Task directions:
Output must match the data below exactly from its first line through the line that contains "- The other", with no other line.
══ Input data
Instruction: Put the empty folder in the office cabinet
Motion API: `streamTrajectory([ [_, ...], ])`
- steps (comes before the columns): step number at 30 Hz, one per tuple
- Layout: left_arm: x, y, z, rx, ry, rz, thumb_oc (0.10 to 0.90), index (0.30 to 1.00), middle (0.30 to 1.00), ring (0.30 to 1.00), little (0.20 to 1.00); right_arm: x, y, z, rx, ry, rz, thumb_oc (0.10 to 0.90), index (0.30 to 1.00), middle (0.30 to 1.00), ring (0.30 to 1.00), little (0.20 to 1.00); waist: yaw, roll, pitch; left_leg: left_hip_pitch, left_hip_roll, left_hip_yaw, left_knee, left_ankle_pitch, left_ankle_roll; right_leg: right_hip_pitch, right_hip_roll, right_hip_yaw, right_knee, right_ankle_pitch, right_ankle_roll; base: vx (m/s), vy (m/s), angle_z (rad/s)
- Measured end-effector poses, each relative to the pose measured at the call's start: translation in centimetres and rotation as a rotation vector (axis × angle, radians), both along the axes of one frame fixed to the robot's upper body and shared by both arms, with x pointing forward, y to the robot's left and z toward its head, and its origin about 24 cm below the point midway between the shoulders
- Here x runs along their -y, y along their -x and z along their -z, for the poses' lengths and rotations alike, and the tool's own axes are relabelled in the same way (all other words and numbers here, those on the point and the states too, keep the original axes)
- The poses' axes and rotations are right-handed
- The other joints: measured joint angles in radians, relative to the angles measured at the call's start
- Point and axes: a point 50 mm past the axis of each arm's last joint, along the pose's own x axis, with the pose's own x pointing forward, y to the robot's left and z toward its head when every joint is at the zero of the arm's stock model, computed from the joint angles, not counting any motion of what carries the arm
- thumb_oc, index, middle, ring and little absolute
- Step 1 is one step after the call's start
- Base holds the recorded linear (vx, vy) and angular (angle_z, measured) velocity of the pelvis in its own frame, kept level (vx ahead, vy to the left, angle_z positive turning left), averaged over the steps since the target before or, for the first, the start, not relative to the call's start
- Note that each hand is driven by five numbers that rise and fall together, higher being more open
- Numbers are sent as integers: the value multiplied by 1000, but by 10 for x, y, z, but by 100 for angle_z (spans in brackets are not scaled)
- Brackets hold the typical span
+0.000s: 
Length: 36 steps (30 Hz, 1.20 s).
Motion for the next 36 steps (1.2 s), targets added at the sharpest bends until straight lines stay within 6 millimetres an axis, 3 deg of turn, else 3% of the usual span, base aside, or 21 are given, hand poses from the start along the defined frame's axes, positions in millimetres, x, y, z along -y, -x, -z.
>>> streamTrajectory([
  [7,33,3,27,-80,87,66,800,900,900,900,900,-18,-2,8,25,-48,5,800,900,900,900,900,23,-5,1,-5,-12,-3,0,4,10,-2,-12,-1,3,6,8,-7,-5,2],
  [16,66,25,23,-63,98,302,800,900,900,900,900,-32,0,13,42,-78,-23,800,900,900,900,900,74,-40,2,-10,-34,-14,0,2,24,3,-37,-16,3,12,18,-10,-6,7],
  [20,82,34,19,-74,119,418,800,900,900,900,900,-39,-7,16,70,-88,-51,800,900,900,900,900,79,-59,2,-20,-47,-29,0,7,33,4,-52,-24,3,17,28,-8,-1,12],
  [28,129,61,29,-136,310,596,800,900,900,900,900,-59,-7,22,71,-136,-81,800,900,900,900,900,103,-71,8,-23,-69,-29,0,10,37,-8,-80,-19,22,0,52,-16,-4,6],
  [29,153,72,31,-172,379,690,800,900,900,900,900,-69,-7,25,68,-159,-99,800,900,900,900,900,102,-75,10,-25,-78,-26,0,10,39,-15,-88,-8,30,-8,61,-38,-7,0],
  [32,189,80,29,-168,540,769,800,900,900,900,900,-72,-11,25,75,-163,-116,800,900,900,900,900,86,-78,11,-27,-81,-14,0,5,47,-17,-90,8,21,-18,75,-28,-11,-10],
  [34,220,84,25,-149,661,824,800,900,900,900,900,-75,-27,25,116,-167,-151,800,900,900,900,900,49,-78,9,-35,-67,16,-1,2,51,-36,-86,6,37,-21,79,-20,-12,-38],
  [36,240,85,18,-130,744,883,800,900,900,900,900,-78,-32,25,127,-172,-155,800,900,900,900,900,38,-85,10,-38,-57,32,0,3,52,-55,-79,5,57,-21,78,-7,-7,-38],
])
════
Solution to this exercise:
Instruction: Put the empty folder in the office cabinet
Motion API: `streamTrajectory([ [_, ...], ])`
- steps (comes before the columns): step number at 30 Hz, one per tuple
- Layout: left_arm: x, y, z, rx, ry, rz, thumb_oc (0.10 to 0.90), index (0.30 to 1.00), middle (0.30 to 1.00), ring (0.30 to 1.00), little (0.20 to 1.00); right_arm: x, y, z, rx, ry, rz, thumb_oc (0.10 to 0.90), index (0.30 to 1.00), middle (0.30 to 1.00), ring (0.30 to 1.00), little (0.20 to 1.00); waist: yaw, roll, pitch; left_leg: left_hip_pitch, left_hip_roll, left_hip_yaw, left_knee, left_ankle_pitch, left_ankle_roll; right_leg: right_hip_pitch, right_hip_roll, right_hip_yaw, right_knee, right_ankle_pitch, right_ankle_roll; base: vx (m/s), vy (m/s), angle_z (rad/s)
- Measured end-effector poses, each relative to the pose measured at the call's start: translation in centimetres and rotation as a rotation vector (axis × angle, radians), both along the axes of one frame fixed to the robot's upper body and shared by both arms, with x pointing forward, y to the robot's left and z toward its head, and its origin about 24 cm below the point midway between the shoulders
- Here x runs along their -y, y along their -x and z along their -z, for the poses' lengths and rotations alike, and the tool's own axes are relabelled in the same way (all other words and numbers here, those on the point and the states too, keep the original axes)
- The poses' axes and rotations are right-handed
- The other joints: measured joint angles in radians, relative to the angles measured at the call's start

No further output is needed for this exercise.